> Work item
The answer must be an exact copy of the records, with every picture removed.

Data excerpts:

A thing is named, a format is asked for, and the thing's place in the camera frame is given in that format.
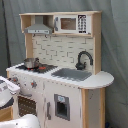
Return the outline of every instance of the gray curtain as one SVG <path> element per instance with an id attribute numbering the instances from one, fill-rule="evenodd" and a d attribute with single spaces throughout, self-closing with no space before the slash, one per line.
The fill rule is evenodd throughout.
<path id="1" fill-rule="evenodd" d="M 8 67 L 7 41 L 4 19 L 4 9 L 2 0 L 0 0 L 0 76 L 6 77 L 6 68 Z"/>
<path id="2" fill-rule="evenodd" d="M 25 58 L 20 13 L 103 11 L 102 70 L 115 77 L 106 88 L 106 121 L 114 128 L 128 128 L 128 0 L 4 0 L 11 64 Z"/>

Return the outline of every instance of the knob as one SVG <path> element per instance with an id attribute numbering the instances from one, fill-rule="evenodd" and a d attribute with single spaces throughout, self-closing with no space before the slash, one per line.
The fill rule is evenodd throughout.
<path id="1" fill-rule="evenodd" d="M 13 82 L 17 82 L 17 81 L 18 81 L 18 78 L 17 78 L 17 77 L 13 77 L 13 78 L 12 78 L 12 81 L 13 81 Z"/>
<path id="2" fill-rule="evenodd" d="M 31 82 L 31 86 L 32 86 L 32 88 L 35 88 L 37 86 L 36 82 L 35 81 L 32 81 Z"/>

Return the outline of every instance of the backsplash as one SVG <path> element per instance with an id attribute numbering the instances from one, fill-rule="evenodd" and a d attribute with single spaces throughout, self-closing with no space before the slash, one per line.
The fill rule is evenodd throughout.
<path id="1" fill-rule="evenodd" d="M 41 63 L 75 68 L 81 51 L 93 57 L 93 38 L 36 34 L 32 41 L 33 57 L 39 57 Z M 86 70 L 92 71 L 88 56 L 82 55 L 81 62 L 86 62 Z"/>

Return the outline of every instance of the shelf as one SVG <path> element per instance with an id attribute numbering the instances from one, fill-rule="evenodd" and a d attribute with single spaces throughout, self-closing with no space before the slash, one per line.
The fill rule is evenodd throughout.
<path id="1" fill-rule="evenodd" d="M 82 11 L 82 12 L 46 12 L 46 13 L 24 13 L 19 15 L 72 15 L 72 14 L 85 14 L 85 15 L 92 15 L 95 13 L 102 13 L 102 11 Z"/>
<path id="2" fill-rule="evenodd" d="M 73 33 L 52 33 L 53 35 L 66 35 L 66 36 L 85 36 L 85 37 L 93 37 L 91 34 L 73 34 Z"/>

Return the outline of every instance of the wooden countertop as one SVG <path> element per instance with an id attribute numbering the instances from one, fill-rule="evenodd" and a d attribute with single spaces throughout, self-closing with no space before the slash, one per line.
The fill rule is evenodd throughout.
<path id="1" fill-rule="evenodd" d="M 107 73 L 104 71 L 100 71 L 98 74 L 91 75 L 90 77 L 88 77 L 84 81 L 78 82 L 78 81 L 72 81 L 72 80 L 67 80 L 67 79 L 51 76 L 51 73 L 61 69 L 62 67 L 57 67 L 57 68 L 55 68 L 55 69 L 53 69 L 53 70 L 51 70 L 45 74 L 33 73 L 33 72 L 28 72 L 28 71 L 19 70 L 19 69 L 15 68 L 15 67 L 20 66 L 22 64 L 10 67 L 7 69 L 7 71 L 15 71 L 15 72 L 20 72 L 20 73 L 24 73 L 24 74 L 29 74 L 29 75 L 33 75 L 33 76 L 38 77 L 38 78 L 40 77 L 40 78 L 44 79 L 44 81 L 45 80 L 58 81 L 58 82 L 62 82 L 65 84 L 69 84 L 70 86 L 83 88 L 83 89 L 104 88 L 104 87 L 111 85 L 114 81 L 114 77 L 110 73 Z"/>

> Solution below
A thing is named, a format is asked for, and the thing's place in the camera frame is given in that format.
Return the outline of every instance of the gray curtain as one SVG <path> element per instance with an id attribute numbering the instances from one, fill-rule="evenodd" and a d attribute with single spaces throughout, self-closing with no space before the slash, one per line.
The fill rule is evenodd throughout.
<path id="1" fill-rule="evenodd" d="M 8 67 L 7 41 L 4 19 L 4 9 L 2 0 L 0 0 L 0 76 L 6 77 L 6 68 Z"/>
<path id="2" fill-rule="evenodd" d="M 25 58 L 20 13 L 103 11 L 102 70 L 115 77 L 106 88 L 106 121 L 114 128 L 128 128 L 128 0 L 4 0 L 11 64 Z"/>

Return the outline of every instance of the knob as one SVG <path> element per instance with an id attribute numbering the instances from one, fill-rule="evenodd" and a d attribute with single spaces throughout, self-closing with no space before the slash, one per line.
The fill rule is evenodd throughout.
<path id="1" fill-rule="evenodd" d="M 13 82 L 17 82 L 17 81 L 18 81 L 18 78 L 17 78 L 17 77 L 13 77 L 13 78 L 12 78 L 12 81 L 13 81 Z"/>
<path id="2" fill-rule="evenodd" d="M 31 82 L 31 86 L 32 86 L 32 88 L 35 88 L 37 86 L 36 82 L 35 81 L 32 81 Z"/>

Return the outline of every instance of the backsplash as one SVG <path> element per instance with an id attribute numbering the instances from one, fill-rule="evenodd" and a d attribute with single spaces throughout, self-closing with no space before the slash, one per line.
The fill rule is evenodd throughout.
<path id="1" fill-rule="evenodd" d="M 41 63 L 75 68 L 81 51 L 93 57 L 93 38 L 36 34 L 32 41 L 33 57 L 39 57 Z M 86 70 L 92 71 L 88 56 L 82 55 L 81 62 L 86 62 Z"/>

Return the outline of every instance of the shelf as one SVG <path> element per instance with an id attribute numbering the instances from one, fill-rule="evenodd" and a d attribute with single spaces throughout, self-closing with no space before the slash, one per line.
The fill rule is evenodd throughout.
<path id="1" fill-rule="evenodd" d="M 82 11 L 82 12 L 46 12 L 46 13 L 24 13 L 19 15 L 72 15 L 72 14 L 85 14 L 85 15 L 92 15 L 95 13 L 102 13 L 102 11 Z"/>
<path id="2" fill-rule="evenodd" d="M 73 33 L 52 33 L 53 35 L 66 35 L 66 36 L 85 36 L 85 37 L 93 37 L 91 34 L 73 34 Z"/>

Return the outline of every instance of the wooden countertop as one SVG <path> element per instance with an id attribute numbering the instances from one, fill-rule="evenodd" and a d attribute with single spaces throughout, self-closing with no space before the slash, one per line.
The fill rule is evenodd throughout.
<path id="1" fill-rule="evenodd" d="M 107 73 L 104 71 L 100 71 L 98 74 L 91 75 L 90 77 L 88 77 L 84 81 L 78 82 L 78 81 L 72 81 L 72 80 L 67 80 L 67 79 L 51 76 L 51 73 L 61 69 L 62 67 L 57 67 L 57 68 L 55 68 L 55 69 L 53 69 L 53 70 L 51 70 L 45 74 L 33 73 L 33 72 L 28 72 L 28 71 L 19 70 L 19 69 L 15 68 L 15 67 L 20 66 L 22 64 L 10 67 L 7 69 L 7 71 L 15 71 L 15 72 L 20 72 L 20 73 L 24 73 L 24 74 L 29 74 L 29 75 L 33 75 L 33 76 L 38 77 L 38 78 L 40 77 L 40 78 L 44 79 L 44 81 L 45 80 L 58 81 L 58 82 L 62 82 L 65 84 L 69 84 L 70 86 L 83 88 L 83 89 L 104 88 L 104 87 L 111 85 L 114 81 L 114 77 L 110 73 Z"/>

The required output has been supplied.